Now let's make a GO tree! First prepare all the packages (these need to be installed with bioconductor if you don't have them)
library(org.Hs.eg.db)
## Loading required package: DBI
library(GO.db)
##
library("GOstats")
## Loading required package: Category
## Loading required package: Matrix
## Loading required package: graph
##
## Attaching package: 'GOstats'
##
## The following object is masked from 'package:AnnotationDbi':
##
## makeGOGraph
Get all the mapped genes from GO, first read in entrez id:
x <- org.Hs.egGO
entrez_object <- org.Hs.egGO
mapped_genes <- mappedkeys(entrez_object)

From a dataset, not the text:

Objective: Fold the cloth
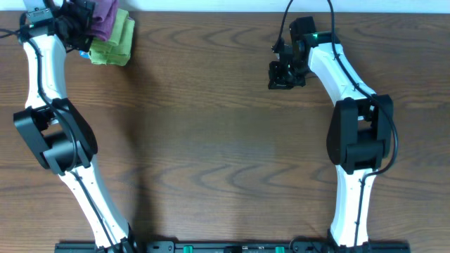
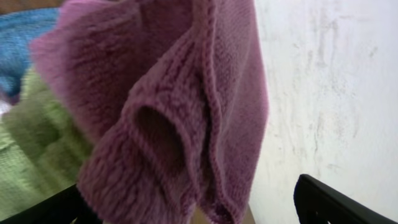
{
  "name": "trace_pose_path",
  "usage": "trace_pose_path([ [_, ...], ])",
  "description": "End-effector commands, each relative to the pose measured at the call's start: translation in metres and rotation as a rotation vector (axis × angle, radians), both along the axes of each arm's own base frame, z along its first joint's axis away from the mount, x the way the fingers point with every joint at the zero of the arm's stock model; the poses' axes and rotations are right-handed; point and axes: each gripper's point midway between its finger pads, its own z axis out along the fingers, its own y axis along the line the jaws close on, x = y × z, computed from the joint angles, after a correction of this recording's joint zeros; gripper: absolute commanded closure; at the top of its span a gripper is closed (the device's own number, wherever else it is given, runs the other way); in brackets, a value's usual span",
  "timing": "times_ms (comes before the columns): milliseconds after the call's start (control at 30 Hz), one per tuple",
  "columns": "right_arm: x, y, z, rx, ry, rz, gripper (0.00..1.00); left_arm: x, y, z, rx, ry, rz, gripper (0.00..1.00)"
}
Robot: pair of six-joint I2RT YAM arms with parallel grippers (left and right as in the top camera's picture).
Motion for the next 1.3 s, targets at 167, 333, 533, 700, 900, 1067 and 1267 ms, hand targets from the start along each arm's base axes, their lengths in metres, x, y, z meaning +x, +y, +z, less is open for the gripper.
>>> trace_pose_path([
  [167, 0.006, 0.001, 0.017, 0.014, -0.035, -0.012, 0.98, -0.011, 0.010, -0.013, -0.050, 0.039, -0.011, 0.05],
  [333, 0.007, 0.001, 0.018, 0.015, -0.039, -0.012, 0.98, -0.024, 0.009, -0.023, -0.062, 0.100, -0.018, 0.05],
  [533, 0.007, 0.001, 0.018, 0.015, -0.043, -0.012, 0.98, -0.030, 0.005, -0.023, -0.063, 0.118, -0.048, 0.05],
  [700, 0.007, 0.001, 0.018, 0.015, -0.042, -0.012, 0.98, -0.036, 0.003, -0.011, -0.038, 0.106, -0.078, 0.05],
  [900, 0.007, 0.001, 0.018, 0.015, -0.042, -0.012, 0.96, -0.059, 0.010, 0.011, 0.015, 0.126, -0.104, 0.05],
  [1067, 0.008, -0.001, 0.018, 0.015, -0.041, -0.015, 0.45, -0.089, 0.023, 0.040, 0.206, 0.176, -0.119, 0.05],
  [1267, -0.002, -0.010, 0.024, 0.008, 0.002, -0.032, 0.01, -0.122, 0.009, 0.084, 0.336, 0.154, -0.241, 0.05],
])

entrez_to_go <- as.list(x[mapped_genes])
go_object <- as.list(org.Hs.egGO2EG)
And here we will save a list of our annotations, we have six groups, so this will be a list of six lists.
GO = list()
for (t in 1:length(gene_groups)) {
g = gene_groups[[t]]
# Find the indices for entrez gene ids that we have in our subset
idx = which(mapped_genes %in% g)
go_subset = entrez_to_go[idx]
idx = which(g %in% mapped_genes)
genes = as.character(g[idx])
genes = unique(genes)
universe = mapped_genes
# Now perform enrichment analysis
params <- new("GOHyperGParams", geneIds = universe, universeGeneIds = universe,
ontology = "BP", pvalueCutoff = 0.001, conditional = F, testDirection = "over",
annotation = "org.Hs.eg.db")
hgOver <- hyperGTest(params)
GO = c(GO, hgOver)
}
If we look at each of these results, we can see what functions the groups of genes have in common. We can also create a nice tree to see this visually:
# library('RamiGO') for (t in 1:length(GO)) { g = GO[t] color =
# rainbow(length(g))[rank(g)] pngRes <- getAmigoTree(goIDs=g, color=color,
# filename=paste('/home/vanessa/Desktop/group',t,'_amiGO.png',sep=''),
# picType='png', saveResult=TRUE)
Or if you want to just paste the GO ids into the GUI:
GO[1]$GOBPID
## NULL
Unfortunately, my groups didn't have any significant findings, so I can't show you any pretty images.